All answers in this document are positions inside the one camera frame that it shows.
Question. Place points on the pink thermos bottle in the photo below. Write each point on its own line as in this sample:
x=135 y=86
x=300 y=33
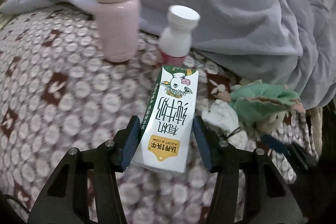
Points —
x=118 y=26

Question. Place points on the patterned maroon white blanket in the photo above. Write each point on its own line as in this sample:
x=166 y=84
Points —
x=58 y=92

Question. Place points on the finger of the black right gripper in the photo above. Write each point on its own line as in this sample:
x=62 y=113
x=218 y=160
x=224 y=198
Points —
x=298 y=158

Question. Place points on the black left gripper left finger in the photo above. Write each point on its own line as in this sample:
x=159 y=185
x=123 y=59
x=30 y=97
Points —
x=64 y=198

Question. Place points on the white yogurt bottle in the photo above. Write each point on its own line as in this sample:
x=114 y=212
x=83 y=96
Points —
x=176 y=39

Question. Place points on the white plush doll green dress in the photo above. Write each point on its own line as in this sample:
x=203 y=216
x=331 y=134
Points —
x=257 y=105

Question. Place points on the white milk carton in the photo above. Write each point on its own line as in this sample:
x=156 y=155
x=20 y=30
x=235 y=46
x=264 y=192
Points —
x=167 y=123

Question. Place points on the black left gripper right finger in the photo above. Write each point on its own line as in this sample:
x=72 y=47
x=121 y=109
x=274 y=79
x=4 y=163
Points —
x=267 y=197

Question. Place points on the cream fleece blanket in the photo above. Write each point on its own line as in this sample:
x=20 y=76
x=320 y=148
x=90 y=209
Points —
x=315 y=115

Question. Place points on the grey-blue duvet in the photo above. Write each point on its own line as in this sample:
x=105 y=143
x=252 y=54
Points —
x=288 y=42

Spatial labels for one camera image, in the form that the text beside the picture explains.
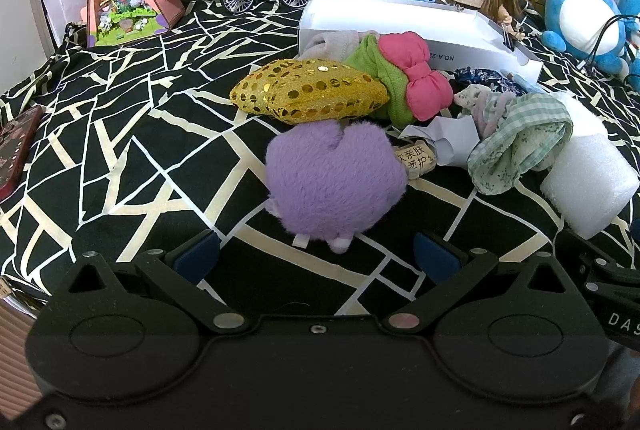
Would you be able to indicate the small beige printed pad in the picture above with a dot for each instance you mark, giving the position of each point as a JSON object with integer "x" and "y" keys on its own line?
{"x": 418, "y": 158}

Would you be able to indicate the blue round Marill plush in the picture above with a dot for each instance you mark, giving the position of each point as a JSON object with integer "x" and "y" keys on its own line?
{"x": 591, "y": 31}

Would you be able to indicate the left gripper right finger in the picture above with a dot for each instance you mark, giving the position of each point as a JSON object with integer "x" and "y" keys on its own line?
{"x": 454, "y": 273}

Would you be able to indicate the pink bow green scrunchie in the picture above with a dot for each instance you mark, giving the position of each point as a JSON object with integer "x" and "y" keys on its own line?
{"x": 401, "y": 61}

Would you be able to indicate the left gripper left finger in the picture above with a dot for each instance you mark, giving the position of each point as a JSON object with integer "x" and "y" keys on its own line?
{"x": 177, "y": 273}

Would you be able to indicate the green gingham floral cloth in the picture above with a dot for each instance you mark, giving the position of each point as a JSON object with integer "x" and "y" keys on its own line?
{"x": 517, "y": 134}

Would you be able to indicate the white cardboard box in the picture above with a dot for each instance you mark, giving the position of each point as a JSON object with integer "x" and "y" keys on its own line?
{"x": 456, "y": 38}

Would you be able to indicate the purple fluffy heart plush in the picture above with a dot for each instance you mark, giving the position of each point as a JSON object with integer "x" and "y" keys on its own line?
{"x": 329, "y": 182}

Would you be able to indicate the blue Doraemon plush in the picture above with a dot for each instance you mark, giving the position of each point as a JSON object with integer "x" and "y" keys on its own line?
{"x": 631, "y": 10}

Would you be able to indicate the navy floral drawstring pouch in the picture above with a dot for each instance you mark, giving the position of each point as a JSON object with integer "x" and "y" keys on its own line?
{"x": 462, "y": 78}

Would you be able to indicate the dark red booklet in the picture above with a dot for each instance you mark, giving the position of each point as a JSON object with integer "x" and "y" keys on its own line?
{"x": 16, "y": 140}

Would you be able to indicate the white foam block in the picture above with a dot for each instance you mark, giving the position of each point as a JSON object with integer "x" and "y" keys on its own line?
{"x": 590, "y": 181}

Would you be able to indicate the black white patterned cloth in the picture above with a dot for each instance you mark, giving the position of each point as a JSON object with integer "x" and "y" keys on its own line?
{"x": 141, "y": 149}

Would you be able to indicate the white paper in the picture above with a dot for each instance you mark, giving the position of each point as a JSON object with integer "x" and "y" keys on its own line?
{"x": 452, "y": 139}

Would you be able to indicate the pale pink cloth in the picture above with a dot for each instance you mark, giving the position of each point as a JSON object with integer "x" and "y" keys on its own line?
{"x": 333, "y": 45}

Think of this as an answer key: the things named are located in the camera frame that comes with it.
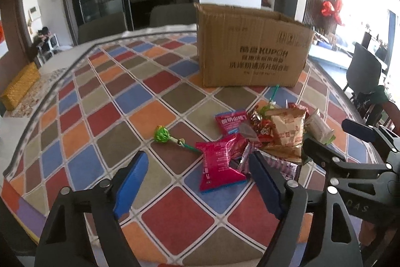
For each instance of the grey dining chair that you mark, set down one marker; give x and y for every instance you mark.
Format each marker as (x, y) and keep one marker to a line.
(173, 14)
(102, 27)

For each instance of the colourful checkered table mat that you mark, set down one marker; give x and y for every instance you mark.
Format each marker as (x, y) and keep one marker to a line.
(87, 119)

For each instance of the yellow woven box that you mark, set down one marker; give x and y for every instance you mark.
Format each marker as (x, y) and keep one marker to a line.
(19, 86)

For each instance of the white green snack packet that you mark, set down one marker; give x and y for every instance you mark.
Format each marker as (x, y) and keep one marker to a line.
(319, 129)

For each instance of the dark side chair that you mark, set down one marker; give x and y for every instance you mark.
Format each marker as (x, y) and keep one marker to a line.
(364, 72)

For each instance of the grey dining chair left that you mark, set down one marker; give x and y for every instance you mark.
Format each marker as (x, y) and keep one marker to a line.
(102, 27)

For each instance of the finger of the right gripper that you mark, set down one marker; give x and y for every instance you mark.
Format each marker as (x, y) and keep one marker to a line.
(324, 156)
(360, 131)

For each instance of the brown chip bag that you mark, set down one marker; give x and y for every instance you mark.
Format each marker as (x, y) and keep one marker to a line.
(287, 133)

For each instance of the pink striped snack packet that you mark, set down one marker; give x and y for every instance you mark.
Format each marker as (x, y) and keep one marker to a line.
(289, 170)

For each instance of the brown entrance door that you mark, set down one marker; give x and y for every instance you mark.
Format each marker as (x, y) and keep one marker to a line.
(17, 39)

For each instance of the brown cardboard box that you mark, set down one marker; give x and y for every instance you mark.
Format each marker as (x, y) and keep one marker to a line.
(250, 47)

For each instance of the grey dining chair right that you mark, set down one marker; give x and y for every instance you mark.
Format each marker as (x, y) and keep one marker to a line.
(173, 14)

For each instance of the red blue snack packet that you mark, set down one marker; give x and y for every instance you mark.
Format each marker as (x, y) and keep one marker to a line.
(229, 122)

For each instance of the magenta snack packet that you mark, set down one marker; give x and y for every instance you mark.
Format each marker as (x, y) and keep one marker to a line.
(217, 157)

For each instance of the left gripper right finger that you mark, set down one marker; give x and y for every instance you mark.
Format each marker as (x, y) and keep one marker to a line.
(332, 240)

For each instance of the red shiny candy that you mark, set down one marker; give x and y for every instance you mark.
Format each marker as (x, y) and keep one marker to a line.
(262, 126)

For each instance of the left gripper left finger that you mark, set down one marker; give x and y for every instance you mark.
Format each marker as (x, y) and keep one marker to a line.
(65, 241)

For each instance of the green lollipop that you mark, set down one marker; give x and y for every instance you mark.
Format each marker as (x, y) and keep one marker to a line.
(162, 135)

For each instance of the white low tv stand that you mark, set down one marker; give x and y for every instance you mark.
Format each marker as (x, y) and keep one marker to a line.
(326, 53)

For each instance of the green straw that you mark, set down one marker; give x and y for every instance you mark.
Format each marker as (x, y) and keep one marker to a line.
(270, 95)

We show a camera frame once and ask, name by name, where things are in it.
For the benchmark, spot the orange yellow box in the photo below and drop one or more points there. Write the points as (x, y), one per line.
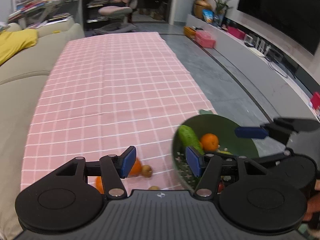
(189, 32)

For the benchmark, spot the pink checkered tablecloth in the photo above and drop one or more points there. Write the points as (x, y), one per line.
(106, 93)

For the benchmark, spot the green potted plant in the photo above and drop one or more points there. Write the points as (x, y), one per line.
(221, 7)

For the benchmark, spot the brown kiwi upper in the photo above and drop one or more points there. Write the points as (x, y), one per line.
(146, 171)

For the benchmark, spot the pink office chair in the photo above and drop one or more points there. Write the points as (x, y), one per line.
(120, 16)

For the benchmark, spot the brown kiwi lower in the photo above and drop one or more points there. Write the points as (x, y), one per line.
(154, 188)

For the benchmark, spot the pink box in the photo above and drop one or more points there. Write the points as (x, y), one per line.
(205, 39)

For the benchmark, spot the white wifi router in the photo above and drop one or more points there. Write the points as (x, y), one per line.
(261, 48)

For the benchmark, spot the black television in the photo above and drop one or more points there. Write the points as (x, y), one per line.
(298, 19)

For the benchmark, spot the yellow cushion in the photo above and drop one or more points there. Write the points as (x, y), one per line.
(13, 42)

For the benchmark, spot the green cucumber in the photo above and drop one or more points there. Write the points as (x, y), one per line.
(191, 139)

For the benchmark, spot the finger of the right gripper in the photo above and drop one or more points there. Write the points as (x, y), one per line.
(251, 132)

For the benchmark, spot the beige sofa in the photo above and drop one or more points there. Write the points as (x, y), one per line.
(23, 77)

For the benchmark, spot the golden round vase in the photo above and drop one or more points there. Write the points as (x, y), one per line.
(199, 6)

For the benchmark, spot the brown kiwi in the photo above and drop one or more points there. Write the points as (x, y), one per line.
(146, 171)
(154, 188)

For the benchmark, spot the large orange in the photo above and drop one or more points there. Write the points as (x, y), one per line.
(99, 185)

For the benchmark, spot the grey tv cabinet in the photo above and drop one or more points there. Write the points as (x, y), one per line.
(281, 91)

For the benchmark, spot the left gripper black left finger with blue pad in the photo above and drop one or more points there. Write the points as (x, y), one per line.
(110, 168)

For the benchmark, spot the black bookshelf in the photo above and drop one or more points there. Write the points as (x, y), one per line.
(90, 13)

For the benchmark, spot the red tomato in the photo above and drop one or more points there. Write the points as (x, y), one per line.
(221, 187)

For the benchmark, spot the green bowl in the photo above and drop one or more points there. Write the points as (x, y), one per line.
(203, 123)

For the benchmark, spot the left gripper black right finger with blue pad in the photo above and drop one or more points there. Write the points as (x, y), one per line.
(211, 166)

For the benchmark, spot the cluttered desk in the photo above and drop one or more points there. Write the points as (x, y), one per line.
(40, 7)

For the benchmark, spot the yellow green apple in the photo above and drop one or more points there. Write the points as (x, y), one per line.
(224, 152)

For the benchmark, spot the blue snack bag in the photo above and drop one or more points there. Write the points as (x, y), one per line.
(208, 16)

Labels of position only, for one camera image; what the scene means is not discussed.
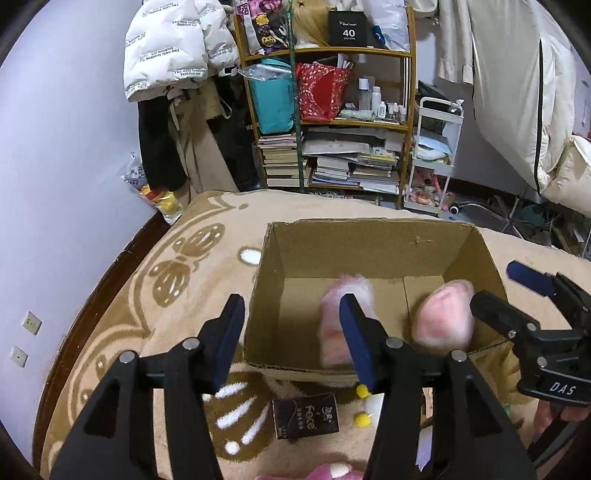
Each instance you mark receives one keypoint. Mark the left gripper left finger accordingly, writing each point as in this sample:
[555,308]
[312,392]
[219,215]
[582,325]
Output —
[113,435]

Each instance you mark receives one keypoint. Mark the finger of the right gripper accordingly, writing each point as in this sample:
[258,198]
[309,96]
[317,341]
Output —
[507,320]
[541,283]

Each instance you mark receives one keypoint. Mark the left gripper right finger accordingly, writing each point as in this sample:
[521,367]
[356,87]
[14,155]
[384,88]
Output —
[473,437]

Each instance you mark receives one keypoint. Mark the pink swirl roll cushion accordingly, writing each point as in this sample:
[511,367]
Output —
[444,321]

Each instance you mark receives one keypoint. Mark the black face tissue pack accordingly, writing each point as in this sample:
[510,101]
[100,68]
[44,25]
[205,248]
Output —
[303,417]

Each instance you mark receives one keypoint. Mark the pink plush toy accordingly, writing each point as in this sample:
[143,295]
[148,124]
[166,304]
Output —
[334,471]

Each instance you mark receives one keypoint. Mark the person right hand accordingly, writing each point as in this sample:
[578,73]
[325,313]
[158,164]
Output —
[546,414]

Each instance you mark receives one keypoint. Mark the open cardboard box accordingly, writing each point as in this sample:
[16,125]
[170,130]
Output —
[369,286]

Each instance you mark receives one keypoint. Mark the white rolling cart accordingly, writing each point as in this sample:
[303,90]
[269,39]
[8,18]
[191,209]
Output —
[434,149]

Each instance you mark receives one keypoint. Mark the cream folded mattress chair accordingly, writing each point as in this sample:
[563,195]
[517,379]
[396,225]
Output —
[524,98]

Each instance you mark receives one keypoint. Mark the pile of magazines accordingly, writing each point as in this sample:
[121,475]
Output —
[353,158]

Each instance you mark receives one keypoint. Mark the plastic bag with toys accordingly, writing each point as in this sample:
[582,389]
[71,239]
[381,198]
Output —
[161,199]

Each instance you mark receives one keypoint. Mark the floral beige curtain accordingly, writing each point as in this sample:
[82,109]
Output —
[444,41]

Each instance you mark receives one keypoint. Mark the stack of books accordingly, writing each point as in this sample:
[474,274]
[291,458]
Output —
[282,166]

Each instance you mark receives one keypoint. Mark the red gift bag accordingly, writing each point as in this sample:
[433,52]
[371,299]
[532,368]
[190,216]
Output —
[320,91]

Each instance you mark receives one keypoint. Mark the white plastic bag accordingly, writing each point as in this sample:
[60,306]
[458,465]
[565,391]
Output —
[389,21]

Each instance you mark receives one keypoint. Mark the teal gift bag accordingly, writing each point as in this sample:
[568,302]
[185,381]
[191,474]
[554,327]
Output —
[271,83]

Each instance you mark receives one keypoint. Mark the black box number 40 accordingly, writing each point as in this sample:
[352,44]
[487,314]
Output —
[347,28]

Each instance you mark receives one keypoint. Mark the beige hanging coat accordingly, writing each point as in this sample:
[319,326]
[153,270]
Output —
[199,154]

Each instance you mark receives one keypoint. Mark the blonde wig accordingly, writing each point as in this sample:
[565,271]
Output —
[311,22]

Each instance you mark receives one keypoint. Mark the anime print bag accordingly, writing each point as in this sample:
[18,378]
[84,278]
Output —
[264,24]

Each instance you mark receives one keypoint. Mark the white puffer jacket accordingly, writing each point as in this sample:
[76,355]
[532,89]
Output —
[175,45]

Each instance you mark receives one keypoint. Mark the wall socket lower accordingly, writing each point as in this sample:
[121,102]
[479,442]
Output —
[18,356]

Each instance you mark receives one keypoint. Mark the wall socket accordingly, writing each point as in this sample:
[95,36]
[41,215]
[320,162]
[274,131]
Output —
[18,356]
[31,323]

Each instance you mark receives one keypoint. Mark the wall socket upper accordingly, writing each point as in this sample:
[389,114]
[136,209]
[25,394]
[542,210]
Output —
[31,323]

▶ **EXERCISE**: In the lines above, find each one with "image" and list it.

▶ **ANSWER**:
Spatial labels for one camera image, in the form that the text beside the picture explains.
Labels of position only, for one camera image; what the scene means is not discussed.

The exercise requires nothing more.